Fiat vs. Decentralized Finance

For people new to cryptocurrencies, the term fiat might need to be clarified. However, it simply means any form of official currency that is backed by a national bank. When comparing fiat and decentralized currencies, such as Bitcoin, there are some significant differences between the two methods, which we will explore here.

Government Backed Fiat

As mentioned, fiat money is any currency governments issue, such as the US dollar or euro. These currencies are known to be stable and trusted, as they are regulated by central authorities that back the value of the currencies in question. Banks and other financial institutions provide a wide range of services with fiat currencies due to the long-established systems that have been put in place.

At the same time, government-issued currencies also offer users a sort of safety net, which protects customers against fraud or other financial issues that could arise from a range of areas, which is why currencies like the US dollar and the euro have become staples in many parts of the world not even using these currencies in their own country.

Fiat money is being regulated in a centralized manner, which means that a controlling party is in charge of regulating each of the currencies in this category. For instance, the US central bank, the Federal Reserve Board, could at any time print more money, set limits on what accounts can do, or even freeze certain funds in specific bank accounts, meaning that they are in complete control over the currency.

This concept of centralized finance has been the normal way of operating for hundreds of years, as there never really been a good alternative until digital cryptocurrencies such as Bitcoin were invented and adopted by a large number of people.

Decentralized Currencies

The world of decentralized finance offers digital assets like Bitcoin and blockchain, removing the central controlling authority and instead giving full control back to the currency's owners.

Decentralized currencies can be an effective way of safeguarding against a national bank failure, as well as weathering the storm during a financial crisis or in case of government bailouts, where more money is printed to account for hard times. Bitcoin will be insulated from these scenarios directly because its value is not directly tied to the traditional banking system.

Since Bitcoin uses the blockchain, the cryptocurrency makes it possible for people to fully manage how their funds are stored and spent, and can, in some ways, even be safer than using fiat currencies, as all transactions are public to some extent, meaning that the accountability and transparency is more significant than with a centralized currency.

In recent times, decentralized services and platforms have developed smart contracts and other solutions, allowing lending, borrowing, and investing without the need for a centralized authority to govern or control the value or currency.

Finally, Bitcoin has also been shown to be an excellent long-term investment. Even though many people use the currency to hedge against centralized fiat currencies, the added benefit of a potential return on investment can be another reason to consider storing some of your funds in Bitcoin.

Which option you prefer will depend on your specific needs and wishes. As a rule of thumb, it is a good idea to split up funds so that they are not all in the same "basket of eggs," as it were. This means that you might want to store some of your funds in centralized currencies and some in decentralized currencies.

Conclusion

That is all we have to share in this article. We hope you learned how to buy Bitcoin with bank transfers and that you are ready to begin your journey to the exciting world of cryptocurrencies.

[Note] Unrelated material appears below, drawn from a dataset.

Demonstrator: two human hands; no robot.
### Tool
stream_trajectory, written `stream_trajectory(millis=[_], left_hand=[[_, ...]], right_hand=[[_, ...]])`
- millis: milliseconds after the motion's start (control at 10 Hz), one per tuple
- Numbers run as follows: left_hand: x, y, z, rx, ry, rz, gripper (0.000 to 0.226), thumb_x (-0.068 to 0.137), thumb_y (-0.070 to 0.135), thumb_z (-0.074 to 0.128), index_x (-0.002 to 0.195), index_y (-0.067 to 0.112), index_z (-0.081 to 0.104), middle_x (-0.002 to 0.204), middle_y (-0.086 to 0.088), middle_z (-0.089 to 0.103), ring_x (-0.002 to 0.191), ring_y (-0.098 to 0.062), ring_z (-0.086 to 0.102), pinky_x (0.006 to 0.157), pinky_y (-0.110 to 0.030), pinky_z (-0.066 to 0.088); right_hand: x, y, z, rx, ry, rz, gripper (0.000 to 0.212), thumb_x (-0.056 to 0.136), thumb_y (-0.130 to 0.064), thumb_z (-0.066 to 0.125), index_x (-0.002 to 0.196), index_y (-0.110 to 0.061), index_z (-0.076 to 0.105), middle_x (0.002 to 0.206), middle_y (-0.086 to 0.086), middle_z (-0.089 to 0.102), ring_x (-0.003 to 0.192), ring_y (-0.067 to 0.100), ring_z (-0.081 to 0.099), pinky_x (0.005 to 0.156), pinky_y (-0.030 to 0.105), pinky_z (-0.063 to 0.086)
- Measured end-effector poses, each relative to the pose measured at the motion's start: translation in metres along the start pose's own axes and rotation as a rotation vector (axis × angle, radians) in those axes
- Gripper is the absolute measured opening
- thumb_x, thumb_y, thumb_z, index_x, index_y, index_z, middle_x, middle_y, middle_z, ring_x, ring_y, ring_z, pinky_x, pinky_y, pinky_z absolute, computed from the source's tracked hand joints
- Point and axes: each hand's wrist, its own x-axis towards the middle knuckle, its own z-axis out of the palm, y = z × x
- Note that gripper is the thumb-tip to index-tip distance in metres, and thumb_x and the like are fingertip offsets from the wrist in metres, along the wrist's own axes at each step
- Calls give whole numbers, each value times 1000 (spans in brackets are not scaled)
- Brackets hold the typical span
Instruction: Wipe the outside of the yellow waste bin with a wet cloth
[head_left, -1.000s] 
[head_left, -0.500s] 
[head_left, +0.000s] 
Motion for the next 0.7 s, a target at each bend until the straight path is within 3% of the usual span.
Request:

When you buy Bitcoin with a bank transfer, you can take advantage of low fees for transfers, a secure Bitcoin exchange, and strong customer protection policies, such as KYC, that help protect your money and keep everything transparent and compliant.

If you wish to learn more, we have an extensive blog with many helpful articles and guides. If you have any questions, we also offer an online chat and other customer service options to help you in any way we can.

Bitcoin can be used in many different ways, from investing a portion of your funds to hedging against government decisions or inflation to just dipping your toes in decentralized finance and learning more about this world. Enjoy!